Brief |
Please write out the data that follows, word for word.

Raw data |
• • •

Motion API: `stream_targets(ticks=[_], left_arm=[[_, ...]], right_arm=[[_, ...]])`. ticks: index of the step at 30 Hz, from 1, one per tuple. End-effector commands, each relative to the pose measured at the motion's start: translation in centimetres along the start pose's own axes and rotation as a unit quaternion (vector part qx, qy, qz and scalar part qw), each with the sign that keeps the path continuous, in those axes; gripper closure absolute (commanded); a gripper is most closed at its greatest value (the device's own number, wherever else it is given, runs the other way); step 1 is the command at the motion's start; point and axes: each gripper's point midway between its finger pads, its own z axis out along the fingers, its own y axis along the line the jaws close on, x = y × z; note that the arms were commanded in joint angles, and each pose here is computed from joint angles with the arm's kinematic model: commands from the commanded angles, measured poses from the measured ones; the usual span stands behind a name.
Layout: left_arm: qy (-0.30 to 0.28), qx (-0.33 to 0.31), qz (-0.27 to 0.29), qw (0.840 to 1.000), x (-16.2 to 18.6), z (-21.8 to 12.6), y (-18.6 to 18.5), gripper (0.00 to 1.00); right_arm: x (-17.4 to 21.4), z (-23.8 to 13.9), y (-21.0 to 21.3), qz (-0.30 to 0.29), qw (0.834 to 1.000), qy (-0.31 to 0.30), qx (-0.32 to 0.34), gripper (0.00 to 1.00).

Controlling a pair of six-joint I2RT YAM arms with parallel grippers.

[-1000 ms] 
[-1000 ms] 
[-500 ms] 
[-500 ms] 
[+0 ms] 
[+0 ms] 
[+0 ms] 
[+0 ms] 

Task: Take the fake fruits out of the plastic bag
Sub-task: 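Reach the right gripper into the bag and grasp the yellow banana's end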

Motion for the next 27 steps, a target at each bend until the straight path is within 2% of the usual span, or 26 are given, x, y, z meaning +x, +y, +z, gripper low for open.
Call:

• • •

Your response |
Motion API: `stream_targets(ticks=[_], left_arm=[[_, ...]], right_arm=[[_, ...]])`. ticks: index of the step at 30 Hz, from 1, one per tuple. End-effector commands, each relative to the pose measured at the motion's start: translation in centimetres along the start pose's own axes and rotation as a unit quaternion (vector part qx, qy, qz and scalar part qw), each with the sign that keeps the path continuous, in those axes; gripper closure absolute (commanded); a gripper is most closed at its greatest value (the device's own number, wherever else it is given, runs the other way); step 1 is the command at the motion's start; point and axes: each gripper's point midway between its finger pads, its own z axis out along the fingers, its own y axis along the line the jaws close on, x = y × z; note that the arms were commanded in joint angles, and each pose here is computed from joint angles with the arm's kinematic model: commands from the commanded angles, measured poses from the measured ones; the usual span stands behind a name.
Layout: left_arm: qy (-0.30 to 0.28), qx (-0.33 to 0.31), qz (-0.27 to 0.29), qw (0.840 to 1.000), x (-16.2 to 18.6), z (-21.8 to 12.6), y (-18.6 to 18.5), gripper (0.00 to 1.00); right_arm: x (-17.4 to 21.4), z (-23.8 to 13.9), y (-21.0 to 21.3), qz (-0.30 to 0.29), qw (0.834 to 1.000), qy (-0.31 to 0.30), qx (-0.32 to 0.34), gripper (0.00 to 1.00).

Controlling a pair of six-joint I2RT YAM arms with parallel grippers.

[-1000 ms] 
[-1000 ms] 
[-500 ms] 
[-500 ms] 
[+0 ms] 
[+0 ms] 
[+0 ms] 
[+0 ms] 

Task: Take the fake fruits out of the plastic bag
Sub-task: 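Reach the right gripper into the bag and grasp the yellow banana's end
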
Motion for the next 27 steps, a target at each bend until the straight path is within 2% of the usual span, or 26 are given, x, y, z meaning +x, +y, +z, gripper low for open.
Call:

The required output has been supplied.